§ **What to work on**
The span to repeat in the listing below runs from the line containing "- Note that" to the line containing "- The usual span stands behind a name", inclusive. Repeat it exactly, and only it.

▬▬▬

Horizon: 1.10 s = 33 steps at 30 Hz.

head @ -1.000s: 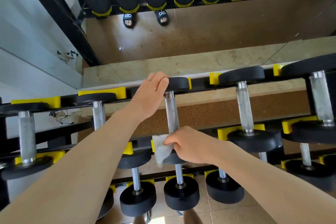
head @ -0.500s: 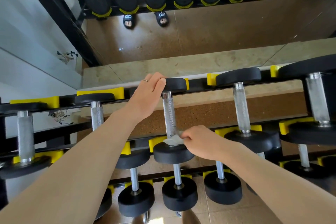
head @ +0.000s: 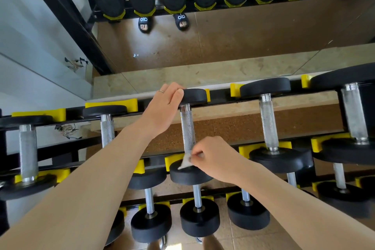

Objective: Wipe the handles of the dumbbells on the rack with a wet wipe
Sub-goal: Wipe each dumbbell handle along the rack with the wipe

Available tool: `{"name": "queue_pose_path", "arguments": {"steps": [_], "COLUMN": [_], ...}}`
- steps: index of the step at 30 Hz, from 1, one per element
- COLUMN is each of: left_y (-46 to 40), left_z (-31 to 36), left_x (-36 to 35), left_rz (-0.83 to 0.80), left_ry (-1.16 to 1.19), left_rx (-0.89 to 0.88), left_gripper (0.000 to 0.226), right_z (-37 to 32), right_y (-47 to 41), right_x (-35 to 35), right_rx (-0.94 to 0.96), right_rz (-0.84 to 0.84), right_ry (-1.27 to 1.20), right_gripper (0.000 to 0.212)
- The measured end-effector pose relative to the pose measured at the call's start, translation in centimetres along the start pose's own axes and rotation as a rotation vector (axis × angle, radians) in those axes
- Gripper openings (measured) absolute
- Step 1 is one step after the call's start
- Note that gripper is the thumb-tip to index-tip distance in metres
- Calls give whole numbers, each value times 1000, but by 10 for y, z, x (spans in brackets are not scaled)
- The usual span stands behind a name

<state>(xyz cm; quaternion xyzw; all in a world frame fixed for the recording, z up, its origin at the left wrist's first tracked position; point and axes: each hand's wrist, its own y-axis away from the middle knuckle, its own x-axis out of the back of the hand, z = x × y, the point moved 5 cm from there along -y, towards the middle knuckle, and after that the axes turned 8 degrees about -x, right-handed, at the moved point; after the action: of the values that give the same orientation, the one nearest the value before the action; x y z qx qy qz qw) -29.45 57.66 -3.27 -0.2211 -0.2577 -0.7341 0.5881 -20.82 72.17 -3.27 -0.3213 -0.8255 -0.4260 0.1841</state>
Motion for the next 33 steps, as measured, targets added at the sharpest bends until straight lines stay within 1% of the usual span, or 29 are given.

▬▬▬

§ **Finished exercise**
- Note that gripper is the thumb-tip to index-tip distance in metres
- Calls give whole numbers, each value times 1000, but by 10 for y, z, x (spans in brackets are not scaled)
- The usual span stands behind a name

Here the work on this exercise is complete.